# Work order:
Repeat the material exactly, leaving no line out.

# Dataset excerpt:
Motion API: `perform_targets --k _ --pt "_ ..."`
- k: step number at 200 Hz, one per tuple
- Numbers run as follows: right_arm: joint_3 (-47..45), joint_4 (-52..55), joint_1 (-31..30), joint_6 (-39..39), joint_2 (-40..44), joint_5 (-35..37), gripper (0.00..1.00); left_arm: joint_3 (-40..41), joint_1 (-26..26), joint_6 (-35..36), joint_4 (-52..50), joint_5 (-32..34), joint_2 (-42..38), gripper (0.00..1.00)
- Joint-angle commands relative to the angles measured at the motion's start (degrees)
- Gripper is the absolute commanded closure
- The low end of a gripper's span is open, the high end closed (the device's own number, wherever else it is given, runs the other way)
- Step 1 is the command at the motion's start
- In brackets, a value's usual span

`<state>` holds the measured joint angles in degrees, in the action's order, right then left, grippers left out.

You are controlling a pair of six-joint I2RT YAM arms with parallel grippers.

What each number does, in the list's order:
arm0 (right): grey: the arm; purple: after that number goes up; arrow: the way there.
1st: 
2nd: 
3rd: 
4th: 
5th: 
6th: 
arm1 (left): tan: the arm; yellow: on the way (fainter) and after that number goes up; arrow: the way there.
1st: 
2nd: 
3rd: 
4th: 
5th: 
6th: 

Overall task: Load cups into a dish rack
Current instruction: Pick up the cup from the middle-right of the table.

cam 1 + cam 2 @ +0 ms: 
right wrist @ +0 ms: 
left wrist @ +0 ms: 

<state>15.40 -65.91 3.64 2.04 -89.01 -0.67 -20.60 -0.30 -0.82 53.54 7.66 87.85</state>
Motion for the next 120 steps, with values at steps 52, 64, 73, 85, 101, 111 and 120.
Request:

# Worked solution:
Motion API: `perform_targets --k _ --pt "_ ..."`
- k: step number at 200 Hz, one per tuple
- Numbers run as follows: right_arm: joint_3 (-47..45), joint_4 (-52..55), joint_1 (-31..30), joint_6 (-39..39), joint_2 (-40..44), joint_5 (-35..37), gripper (0.00..1.00); left_arm: joint_3 (-40..41), joint_1 (-26..26), joint_6 (-35..36), joint_4 (-52..50), joint_5 (-32..34), joint_2 (-42..38), gripper (0.00..1.00)
- Joint-angle commands relative to the angles measured at the motion's start (degrees)
- Gripper is the absolute commanded closure
- The low end of a gripper's span is open, the high end closed (the device's own number, wherever else it is given, runs the other way)
- Step 1 is the command at the motion's start
- In brackets, a value's usual span

`<state>` holds the measured joint angles in degrees, in the action's order, right then left, grippers left out.

You are controlling a pair of six-joint I2RT YAM arms with parallel grippers.

What each number does, in the list's order:
arm0 (right): grey: the arm; purple: after that number goes up; arrow: the way there.
1st: 
2nd: 
3rd: 
4th: 
5th: 
6th: 
arm1 (left): tan: the arm; yellow: on the way (fainter) and after that number goes up; arrow: the way there.
1st: 
2nd: 
3rd: 
4th: 
5th: 
6th: 

Overall task: Load cups into a dish rack
Current instruction: Pick up the cup from the middle-right of the table.

cam 1 + cam 2 @ +0 ms: 
right wrist @ +0 ms: 
left wrist @ +0 ms: 

<state>15.40 -65.91 3.64 2.04 -89.01 -0.67 -20.60 -0.30 -0.82 53.54 7.66 87.85</state>
Motion for the next 120 steps, with values at steps 52, 64, 73, 85, 101, 111 and 120.
Request:

Nothing remains to be added to the answer.